マイケル・ケイン&ジュード・ロウ『スルース』を見ました。
1972年版『探偵 スルース』で若者を演じたマイケル・ケインが、この2007年版ではローレンス・オリヴィエが演じたミステリー作家を演じています。
ただチャラくリメイクするのではなく、監督はケネス・ブラナー、脚本はハロルド・ピンターというハクあり過ぎの顔ぶれ。
21世紀版リメイクを強調するためか、監視カメラで撮ったようなアングルのショットがあちこちで見られ、携帯電話とかリモコンも出てきます。
『探偵 スルース』を『デストラップ 死の罠』アイラ・レヴィンがパクったため、レヴィンの『硝子の塔』をパクり返すという、映画本編と同じくパクってパクられてのドンデン返しの連続!
あとジュード・ロウは若手時代に舞台でローレンス・オリヴィエ賞新人賞を獲得していたり、『アルフィー』リメイク版で、オリジナル版でマイケル・ケインが演じた役を演じるなど、宿命じみたものを感じます。
とにかく予備知識はなければない方がいいので、まっさらな状態でぜひ見てみましょう。もちろん1972年版を見た人も、細かい違いを楽しめます。
ちょっと惜しかったのは、1972年版で出てくるMWA賞のポー像が出てこないところ。「アメリカでウケて大儲けしているけど本国イギリスでは今イチ評価されていない売れ線ミステリー作家」というポジションを一瞬で描写している好シーンだったのですが。
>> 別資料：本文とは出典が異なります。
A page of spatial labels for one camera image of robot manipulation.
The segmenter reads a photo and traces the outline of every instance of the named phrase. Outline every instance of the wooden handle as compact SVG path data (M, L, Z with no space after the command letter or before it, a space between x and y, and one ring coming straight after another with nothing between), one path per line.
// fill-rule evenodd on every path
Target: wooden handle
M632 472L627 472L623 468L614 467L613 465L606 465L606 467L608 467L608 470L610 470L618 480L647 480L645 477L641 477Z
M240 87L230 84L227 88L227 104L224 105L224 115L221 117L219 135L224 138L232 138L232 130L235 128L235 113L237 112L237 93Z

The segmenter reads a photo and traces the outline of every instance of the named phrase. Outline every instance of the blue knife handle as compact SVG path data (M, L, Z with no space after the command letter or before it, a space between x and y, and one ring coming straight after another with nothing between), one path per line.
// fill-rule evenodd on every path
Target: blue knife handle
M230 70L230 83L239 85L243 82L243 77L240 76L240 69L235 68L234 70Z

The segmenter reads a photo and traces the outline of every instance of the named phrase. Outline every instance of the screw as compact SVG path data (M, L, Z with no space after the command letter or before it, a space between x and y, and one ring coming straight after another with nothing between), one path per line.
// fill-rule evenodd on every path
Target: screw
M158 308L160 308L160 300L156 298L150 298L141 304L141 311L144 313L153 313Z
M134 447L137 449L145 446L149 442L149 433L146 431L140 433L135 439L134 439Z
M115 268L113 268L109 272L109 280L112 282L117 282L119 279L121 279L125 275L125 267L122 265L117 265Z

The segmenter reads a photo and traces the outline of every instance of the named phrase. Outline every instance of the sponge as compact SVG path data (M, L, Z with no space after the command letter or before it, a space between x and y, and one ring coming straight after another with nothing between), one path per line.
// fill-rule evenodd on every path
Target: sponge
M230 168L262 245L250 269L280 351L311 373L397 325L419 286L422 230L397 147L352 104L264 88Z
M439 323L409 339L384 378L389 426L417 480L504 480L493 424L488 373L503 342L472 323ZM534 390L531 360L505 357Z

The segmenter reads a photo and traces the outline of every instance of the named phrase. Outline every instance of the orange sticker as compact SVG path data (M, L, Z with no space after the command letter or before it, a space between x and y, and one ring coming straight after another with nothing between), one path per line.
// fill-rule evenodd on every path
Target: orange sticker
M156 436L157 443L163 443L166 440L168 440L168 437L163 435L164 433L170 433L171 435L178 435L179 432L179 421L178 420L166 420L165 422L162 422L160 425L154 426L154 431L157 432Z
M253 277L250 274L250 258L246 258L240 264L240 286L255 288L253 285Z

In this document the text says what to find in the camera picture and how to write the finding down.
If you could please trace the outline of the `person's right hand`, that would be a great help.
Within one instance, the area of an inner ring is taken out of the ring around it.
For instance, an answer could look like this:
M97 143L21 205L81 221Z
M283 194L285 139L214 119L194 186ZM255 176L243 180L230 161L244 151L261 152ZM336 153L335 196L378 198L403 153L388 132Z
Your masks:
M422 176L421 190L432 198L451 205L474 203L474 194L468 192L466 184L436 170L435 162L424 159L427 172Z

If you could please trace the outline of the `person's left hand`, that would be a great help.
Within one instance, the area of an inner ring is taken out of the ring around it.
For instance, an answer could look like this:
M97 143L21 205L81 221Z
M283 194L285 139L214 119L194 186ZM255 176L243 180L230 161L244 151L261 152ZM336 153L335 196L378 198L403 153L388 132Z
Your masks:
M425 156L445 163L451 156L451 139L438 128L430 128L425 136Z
(↑大昔ハヤカワ・ミステリ・マガジンで誰かが書いていたことの受け売り)
しかしマイケル・ケインって"名優"らしいのですが、僕が映画を見始めた頃『スウォーム』『ポセイドンアドベンチャー2』みたいなアチャーな映画に出ていたり、『殺しのドレス』でアチャーな役をやっていたりしていたためか、どうも三文安なイメージがあります。